Flood or Sayl irrigation
Incoming flood waves are directed from the beds of the wadis onto the field plots via deflection dams. The ancient dam of Saba (near Marib), which was destroyed several times by tidal waves (most recently finally in 542 AD), functioned according to this principle.
A constant supply of water from springs is used. However, this is rarely possible.
In the absence of precipitation and the lack of spring water, water from cisterns or from the groundwater is used. Groundwater is conveyed through draw wells and increasingly through pumps. This is especially true in the desert areas in the north and east, where the desert climate is always dry and hot.

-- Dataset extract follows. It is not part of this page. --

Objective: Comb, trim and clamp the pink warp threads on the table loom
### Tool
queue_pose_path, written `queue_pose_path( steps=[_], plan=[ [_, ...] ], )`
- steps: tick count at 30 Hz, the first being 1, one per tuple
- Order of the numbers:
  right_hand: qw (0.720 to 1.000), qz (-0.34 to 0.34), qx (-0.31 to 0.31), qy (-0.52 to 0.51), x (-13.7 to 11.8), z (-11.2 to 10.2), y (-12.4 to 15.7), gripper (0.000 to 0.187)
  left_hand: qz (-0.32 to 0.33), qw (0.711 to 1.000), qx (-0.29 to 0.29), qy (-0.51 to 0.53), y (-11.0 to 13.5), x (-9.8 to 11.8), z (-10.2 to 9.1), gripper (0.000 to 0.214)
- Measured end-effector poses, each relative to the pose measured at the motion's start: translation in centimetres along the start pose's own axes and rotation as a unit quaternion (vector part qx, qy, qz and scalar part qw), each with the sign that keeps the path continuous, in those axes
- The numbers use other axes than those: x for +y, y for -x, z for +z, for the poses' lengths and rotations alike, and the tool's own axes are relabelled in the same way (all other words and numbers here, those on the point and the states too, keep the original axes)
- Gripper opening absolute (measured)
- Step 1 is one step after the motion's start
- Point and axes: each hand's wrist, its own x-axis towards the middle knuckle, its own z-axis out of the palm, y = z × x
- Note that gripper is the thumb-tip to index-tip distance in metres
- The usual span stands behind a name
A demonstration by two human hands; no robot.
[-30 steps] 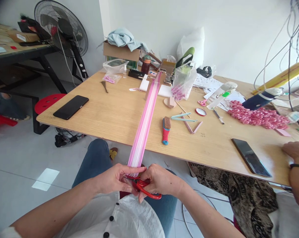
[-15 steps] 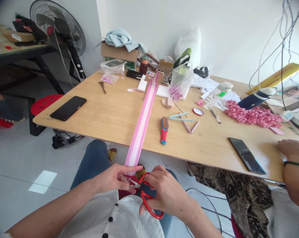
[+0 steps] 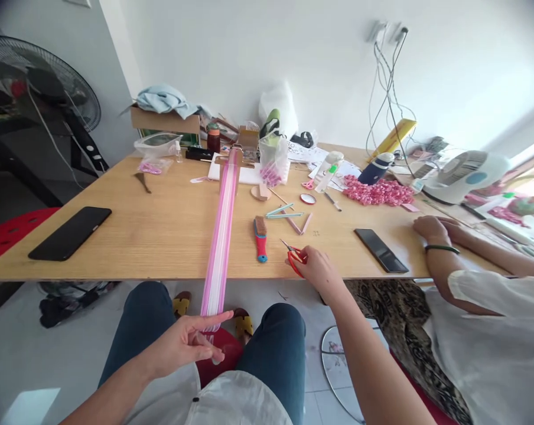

The only usable areas without additional irrigation that can be operated in rain -fed farming are on the southwestern edge mountains and on sandy soils in the Tihamah. There they cultivated as crops traditionally mainly millet and date palms, but increasingly large area cotton, papaya, mango and citrus with additional irrigation.
The precipitation, which often occurs in the mountain regions as thundery heavy rain, quickly leads to soil erosion on the steep slopes . That is why large parts of the cultivated land areas in the mountain regions are artfully terraced up to an altitude of over 2500 m. Grain, coffee and increasingly qat, a common intoxicant, are grown on these cultivated terraces.
The coffee, which was still pending the transfer of the coffee tree in the 18th century in the European colonies as a significant export product of Yemen is now grown only in small quantities in the fog zone and exported.
In place of coffee and other crops in the light and almost everywhere in the highlands easily to cultivate Catholic amine-containing stepped Qat -Strauch (Catha edulis Forsk) from the plant family of celastraceae (Celastraceen). The daily consumption of the young shoots of the Yemeni everyday drug Qat by around 80% of the population (including women) means a serious economic and social problem for the economy and for consumers. In many parts of the country, qat has become the main crop at the expense of traditional cultures. According to unofficial estimates, qat cultivation alone accounts for 30% of Yemen’s economic volume.
Qat is now also seen by the Yemeni government as one of the main obstacles to the country’s development and the reduction of its enjoyment as a central concern of Yemeni politics.
Springs and deep wells enable extensive irrigation oases in the inland basins of the highlands , in which all kinds of vegetables, alfalfa, fruit, potatoes, tobacco and wine thrive.
In the valley cuts of the foothills above the frost line (1800-3700 m), mainly tree fruits such as pears, peaches, apricots, plums, figs and walnuts thrive. On the hillside terraces, cereals such as Dhurra millet, wheat and barley predominate.
Where wadis leave the eastern mountain slopes in the foothills of the Rub al-Chali, we find large agricultural and irrigation oases . From there, the water of the high tides moves eastward in groundwater currents from the highlands. It collects in Wadi Najran and Wadi Hadramaut, where there are other irrigation oases with fields and date palm cultures along the irrigation ditches.
Frankincense trees , myrrh and coconut trees are cultivated in the southwest and on the southern coast.